PROBLEM STATEMENT: How many of the lines below have "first" in them? Say the number and nothing more.

STORED DATA:

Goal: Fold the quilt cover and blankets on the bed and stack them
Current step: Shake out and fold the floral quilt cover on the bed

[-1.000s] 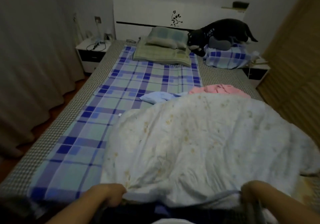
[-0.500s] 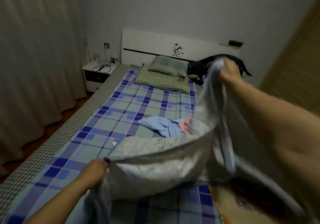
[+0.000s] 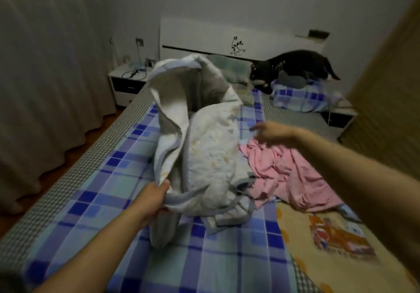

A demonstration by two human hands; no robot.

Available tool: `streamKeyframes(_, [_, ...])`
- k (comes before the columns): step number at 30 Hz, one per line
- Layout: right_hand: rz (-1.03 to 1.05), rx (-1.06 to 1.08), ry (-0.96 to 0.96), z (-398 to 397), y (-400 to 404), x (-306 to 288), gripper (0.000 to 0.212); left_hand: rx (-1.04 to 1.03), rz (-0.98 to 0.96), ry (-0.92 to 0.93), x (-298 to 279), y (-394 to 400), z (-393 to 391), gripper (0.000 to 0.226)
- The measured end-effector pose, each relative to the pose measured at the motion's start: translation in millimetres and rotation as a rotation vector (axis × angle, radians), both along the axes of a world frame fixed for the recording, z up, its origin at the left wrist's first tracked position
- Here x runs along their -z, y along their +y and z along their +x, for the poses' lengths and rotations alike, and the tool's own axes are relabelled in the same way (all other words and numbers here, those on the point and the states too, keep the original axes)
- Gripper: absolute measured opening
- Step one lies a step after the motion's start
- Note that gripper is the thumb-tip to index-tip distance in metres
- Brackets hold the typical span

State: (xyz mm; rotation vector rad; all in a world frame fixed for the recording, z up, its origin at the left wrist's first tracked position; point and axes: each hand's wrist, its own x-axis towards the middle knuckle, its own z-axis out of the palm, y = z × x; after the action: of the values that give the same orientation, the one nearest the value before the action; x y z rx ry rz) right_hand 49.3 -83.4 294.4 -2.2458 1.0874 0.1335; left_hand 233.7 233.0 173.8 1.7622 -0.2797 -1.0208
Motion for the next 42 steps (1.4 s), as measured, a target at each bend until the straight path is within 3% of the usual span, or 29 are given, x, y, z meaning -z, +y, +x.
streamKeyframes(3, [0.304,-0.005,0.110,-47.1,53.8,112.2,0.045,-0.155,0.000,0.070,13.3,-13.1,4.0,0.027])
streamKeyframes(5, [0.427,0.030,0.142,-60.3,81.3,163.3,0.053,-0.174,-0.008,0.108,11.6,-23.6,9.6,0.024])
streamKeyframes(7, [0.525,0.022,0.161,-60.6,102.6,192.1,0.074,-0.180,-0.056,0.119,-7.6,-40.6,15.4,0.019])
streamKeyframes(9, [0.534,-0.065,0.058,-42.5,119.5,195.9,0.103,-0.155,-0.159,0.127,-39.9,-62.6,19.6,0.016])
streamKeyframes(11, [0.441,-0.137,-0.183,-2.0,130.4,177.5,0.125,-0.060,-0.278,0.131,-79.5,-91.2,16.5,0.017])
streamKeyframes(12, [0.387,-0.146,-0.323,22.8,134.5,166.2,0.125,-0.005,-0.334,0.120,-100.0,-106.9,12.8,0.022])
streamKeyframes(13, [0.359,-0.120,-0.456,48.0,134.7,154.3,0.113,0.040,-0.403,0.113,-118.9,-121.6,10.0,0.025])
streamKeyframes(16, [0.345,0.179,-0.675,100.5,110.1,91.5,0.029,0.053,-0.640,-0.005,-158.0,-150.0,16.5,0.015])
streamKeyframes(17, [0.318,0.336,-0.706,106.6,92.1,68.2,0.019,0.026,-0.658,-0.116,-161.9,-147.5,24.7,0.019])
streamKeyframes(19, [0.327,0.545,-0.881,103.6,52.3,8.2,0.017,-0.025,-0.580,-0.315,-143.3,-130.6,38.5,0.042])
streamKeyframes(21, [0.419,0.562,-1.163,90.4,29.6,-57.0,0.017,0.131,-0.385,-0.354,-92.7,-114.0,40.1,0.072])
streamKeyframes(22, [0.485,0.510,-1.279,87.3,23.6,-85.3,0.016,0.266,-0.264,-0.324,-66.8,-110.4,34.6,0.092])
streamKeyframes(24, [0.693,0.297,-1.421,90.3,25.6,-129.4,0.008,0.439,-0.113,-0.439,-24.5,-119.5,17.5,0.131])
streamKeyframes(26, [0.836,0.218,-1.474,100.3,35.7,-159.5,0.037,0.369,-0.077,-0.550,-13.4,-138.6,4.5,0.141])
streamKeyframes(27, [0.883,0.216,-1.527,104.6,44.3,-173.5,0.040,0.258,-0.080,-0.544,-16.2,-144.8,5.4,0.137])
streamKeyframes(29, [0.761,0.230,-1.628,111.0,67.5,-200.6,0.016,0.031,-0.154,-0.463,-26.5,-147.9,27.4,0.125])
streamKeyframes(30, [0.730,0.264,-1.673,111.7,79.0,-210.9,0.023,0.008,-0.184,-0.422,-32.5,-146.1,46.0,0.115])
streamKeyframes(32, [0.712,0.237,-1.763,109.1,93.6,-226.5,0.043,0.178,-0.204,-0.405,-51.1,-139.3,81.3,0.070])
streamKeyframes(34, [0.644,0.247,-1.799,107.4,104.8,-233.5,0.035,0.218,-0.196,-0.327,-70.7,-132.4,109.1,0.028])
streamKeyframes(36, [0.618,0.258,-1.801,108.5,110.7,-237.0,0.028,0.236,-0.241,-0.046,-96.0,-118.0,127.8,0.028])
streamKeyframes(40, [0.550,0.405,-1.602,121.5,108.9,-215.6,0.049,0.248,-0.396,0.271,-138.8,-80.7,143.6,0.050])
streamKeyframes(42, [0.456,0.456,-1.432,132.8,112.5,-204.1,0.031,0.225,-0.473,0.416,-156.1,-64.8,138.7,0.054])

RESPONSE AREA: 2